Below are the records; collect from them each line containing the string "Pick".

• • • • •

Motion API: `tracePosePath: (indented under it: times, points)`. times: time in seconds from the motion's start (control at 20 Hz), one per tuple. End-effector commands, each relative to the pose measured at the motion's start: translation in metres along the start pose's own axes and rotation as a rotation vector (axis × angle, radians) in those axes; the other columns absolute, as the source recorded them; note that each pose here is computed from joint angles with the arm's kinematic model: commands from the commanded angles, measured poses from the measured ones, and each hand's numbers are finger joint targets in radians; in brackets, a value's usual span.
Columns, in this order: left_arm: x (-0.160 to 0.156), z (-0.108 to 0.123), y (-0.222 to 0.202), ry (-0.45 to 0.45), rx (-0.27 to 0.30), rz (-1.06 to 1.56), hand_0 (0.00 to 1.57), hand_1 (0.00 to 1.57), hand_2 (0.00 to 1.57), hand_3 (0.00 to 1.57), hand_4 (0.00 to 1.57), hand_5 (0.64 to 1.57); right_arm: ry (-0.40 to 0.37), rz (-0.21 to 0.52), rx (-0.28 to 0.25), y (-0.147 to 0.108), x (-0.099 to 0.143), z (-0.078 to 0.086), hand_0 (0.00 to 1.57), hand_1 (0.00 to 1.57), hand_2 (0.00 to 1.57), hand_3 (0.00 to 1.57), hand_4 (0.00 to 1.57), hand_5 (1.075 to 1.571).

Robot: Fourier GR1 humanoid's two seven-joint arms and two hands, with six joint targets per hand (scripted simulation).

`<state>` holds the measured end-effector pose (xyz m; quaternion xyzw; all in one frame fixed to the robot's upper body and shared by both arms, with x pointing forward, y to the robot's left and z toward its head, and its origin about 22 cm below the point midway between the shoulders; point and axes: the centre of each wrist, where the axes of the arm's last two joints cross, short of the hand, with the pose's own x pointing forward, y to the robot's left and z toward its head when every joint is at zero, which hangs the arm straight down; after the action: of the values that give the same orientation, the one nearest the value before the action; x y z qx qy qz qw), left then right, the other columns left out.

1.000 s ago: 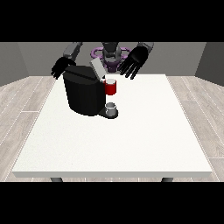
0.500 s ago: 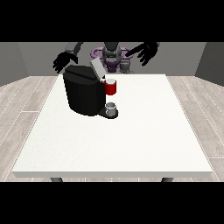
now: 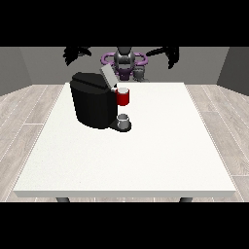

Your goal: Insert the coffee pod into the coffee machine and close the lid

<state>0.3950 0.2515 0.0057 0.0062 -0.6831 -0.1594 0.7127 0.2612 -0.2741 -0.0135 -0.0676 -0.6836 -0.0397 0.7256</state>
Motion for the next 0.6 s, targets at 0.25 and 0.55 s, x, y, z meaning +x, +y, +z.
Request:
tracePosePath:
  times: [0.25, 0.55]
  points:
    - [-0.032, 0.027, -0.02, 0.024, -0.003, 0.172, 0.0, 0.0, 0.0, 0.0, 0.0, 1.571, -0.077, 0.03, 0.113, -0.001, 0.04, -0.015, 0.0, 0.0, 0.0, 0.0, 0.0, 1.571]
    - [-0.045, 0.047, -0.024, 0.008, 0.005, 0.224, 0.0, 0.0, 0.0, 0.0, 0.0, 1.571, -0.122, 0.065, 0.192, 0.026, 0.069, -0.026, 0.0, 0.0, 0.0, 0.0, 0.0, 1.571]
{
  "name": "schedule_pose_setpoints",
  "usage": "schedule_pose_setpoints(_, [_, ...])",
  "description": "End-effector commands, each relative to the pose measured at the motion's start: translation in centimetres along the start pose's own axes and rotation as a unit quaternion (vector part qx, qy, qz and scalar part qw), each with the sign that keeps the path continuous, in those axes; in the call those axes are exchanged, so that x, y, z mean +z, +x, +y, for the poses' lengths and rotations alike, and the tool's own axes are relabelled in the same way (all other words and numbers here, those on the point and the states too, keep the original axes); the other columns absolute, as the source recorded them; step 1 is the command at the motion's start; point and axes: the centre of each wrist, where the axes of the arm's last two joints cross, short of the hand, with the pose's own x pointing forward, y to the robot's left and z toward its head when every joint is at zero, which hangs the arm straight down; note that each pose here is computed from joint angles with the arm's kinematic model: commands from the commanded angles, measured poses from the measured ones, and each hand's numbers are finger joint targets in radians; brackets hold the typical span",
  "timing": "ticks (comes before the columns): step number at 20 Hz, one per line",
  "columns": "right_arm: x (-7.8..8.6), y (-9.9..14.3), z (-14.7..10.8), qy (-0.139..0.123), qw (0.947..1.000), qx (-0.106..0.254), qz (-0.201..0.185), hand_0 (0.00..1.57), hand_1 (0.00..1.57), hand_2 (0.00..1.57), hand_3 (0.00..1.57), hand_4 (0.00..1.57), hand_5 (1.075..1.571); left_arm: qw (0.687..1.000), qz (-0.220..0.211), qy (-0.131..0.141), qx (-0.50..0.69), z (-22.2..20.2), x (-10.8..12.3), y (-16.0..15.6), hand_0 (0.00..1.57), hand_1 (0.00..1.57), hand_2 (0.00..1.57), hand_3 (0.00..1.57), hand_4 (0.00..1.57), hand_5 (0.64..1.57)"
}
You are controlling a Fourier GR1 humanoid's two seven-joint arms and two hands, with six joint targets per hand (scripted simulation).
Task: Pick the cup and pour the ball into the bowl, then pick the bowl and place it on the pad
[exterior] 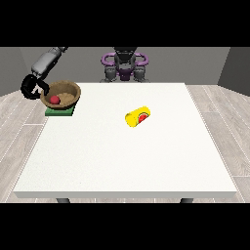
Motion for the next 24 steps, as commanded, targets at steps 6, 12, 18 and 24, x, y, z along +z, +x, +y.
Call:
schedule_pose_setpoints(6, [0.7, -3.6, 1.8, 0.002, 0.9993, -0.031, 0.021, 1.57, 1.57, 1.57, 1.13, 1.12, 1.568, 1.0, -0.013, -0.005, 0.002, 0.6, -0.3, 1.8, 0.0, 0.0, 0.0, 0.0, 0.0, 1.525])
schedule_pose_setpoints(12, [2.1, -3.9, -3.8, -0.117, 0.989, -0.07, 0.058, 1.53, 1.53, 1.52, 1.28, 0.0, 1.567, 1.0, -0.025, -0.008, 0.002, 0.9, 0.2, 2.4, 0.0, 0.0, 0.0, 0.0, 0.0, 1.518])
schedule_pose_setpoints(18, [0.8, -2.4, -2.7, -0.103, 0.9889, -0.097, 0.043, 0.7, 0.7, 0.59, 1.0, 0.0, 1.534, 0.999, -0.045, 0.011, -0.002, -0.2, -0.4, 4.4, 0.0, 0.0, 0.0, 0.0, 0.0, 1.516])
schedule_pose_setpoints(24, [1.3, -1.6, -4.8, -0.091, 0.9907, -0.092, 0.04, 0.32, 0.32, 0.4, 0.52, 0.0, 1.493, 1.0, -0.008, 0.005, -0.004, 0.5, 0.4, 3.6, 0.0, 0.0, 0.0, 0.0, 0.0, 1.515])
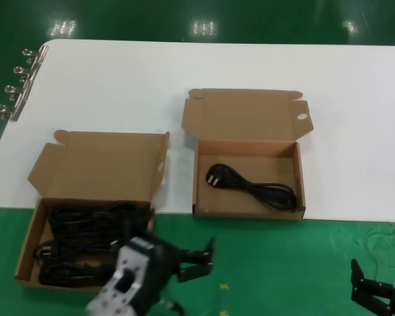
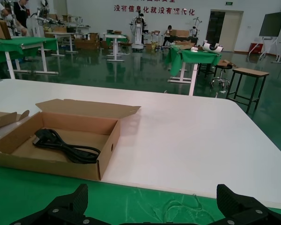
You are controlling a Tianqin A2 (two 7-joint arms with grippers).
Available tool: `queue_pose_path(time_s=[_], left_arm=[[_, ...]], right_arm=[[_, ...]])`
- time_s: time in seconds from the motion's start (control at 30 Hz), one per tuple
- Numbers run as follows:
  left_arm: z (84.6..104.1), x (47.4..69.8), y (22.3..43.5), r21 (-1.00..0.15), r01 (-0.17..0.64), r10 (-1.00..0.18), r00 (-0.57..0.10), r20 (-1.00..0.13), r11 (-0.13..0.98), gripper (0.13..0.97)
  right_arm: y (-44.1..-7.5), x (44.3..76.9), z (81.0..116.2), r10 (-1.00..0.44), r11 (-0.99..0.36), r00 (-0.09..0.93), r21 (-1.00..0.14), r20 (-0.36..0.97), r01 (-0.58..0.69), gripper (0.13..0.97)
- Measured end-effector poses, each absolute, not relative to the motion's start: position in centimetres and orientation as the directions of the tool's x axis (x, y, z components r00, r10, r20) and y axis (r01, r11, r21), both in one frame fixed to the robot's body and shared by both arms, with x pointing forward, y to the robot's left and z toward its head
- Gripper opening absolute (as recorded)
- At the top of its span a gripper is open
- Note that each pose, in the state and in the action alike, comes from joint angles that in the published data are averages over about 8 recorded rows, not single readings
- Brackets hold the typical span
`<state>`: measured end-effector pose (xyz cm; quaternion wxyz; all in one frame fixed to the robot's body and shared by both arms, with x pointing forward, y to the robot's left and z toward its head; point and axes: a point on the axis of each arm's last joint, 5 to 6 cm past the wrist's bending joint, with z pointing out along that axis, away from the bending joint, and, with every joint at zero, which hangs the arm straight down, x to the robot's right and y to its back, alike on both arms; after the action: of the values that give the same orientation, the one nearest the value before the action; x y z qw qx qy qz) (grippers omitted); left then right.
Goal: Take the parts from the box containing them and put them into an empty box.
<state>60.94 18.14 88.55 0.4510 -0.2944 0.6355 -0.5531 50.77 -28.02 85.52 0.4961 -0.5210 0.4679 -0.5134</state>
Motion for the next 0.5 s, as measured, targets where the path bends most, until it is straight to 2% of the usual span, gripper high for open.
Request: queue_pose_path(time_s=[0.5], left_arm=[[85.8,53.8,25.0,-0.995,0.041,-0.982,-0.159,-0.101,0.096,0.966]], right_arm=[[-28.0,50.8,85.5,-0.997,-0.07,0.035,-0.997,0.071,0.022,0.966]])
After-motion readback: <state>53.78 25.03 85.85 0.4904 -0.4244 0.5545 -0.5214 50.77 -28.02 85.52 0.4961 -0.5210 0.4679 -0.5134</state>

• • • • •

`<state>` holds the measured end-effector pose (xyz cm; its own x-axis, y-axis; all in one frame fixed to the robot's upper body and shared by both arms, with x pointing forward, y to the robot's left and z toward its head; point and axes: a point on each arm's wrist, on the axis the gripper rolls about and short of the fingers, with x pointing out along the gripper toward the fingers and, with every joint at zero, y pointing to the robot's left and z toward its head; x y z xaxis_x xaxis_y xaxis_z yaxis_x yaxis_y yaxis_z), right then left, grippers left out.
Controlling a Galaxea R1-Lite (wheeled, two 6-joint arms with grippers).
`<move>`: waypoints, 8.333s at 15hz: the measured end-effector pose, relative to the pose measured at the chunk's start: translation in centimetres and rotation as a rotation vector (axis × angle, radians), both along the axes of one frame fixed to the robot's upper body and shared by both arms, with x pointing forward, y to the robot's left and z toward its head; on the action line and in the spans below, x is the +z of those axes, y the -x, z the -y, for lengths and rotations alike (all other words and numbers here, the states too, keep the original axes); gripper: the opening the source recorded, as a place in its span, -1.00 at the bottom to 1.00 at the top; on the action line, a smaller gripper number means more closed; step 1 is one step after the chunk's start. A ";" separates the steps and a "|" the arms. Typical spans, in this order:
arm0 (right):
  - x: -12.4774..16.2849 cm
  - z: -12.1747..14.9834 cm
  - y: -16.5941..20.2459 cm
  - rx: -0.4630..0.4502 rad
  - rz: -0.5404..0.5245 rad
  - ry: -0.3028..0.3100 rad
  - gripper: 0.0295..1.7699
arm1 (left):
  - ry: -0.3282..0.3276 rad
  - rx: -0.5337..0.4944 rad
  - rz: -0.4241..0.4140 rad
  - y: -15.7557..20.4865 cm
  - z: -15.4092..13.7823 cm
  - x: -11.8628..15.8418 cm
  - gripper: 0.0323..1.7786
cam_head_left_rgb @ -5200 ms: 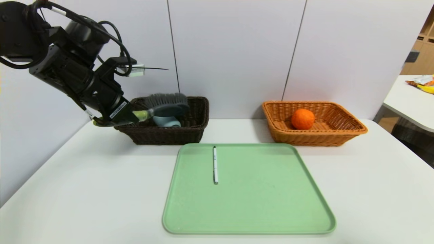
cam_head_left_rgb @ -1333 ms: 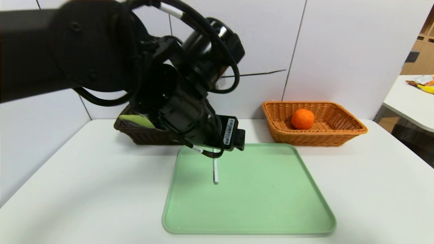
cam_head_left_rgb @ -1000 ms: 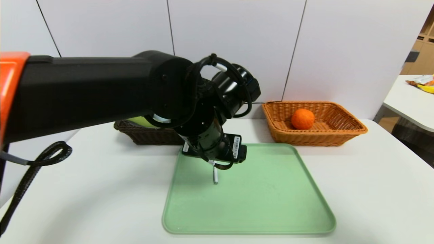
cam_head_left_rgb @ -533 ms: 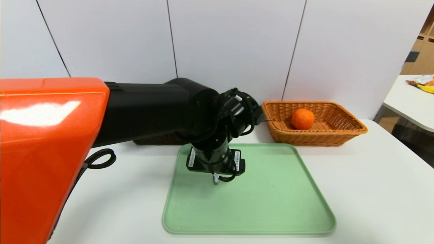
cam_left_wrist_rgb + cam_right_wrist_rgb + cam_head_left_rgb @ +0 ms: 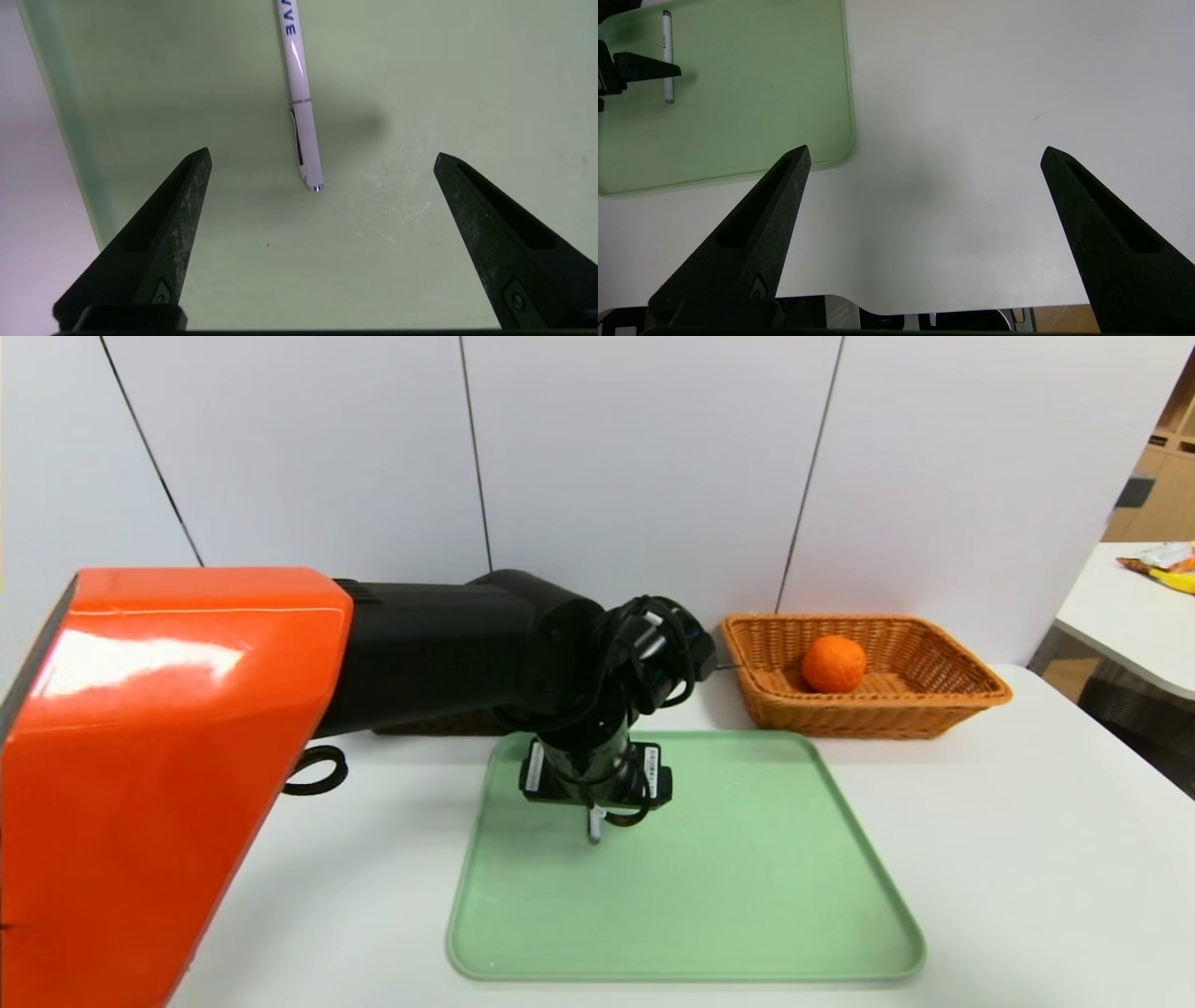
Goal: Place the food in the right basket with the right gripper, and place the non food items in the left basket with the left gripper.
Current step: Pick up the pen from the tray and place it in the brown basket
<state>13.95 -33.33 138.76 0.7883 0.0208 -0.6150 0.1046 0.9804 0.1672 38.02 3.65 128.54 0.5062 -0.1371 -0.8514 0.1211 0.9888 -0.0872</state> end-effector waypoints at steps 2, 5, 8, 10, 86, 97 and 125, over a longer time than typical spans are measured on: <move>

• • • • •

**WRITTEN ANSWER:**
Task: Pick the cup and pour the ball into the bowl, then pick the bowl and place it on the pad
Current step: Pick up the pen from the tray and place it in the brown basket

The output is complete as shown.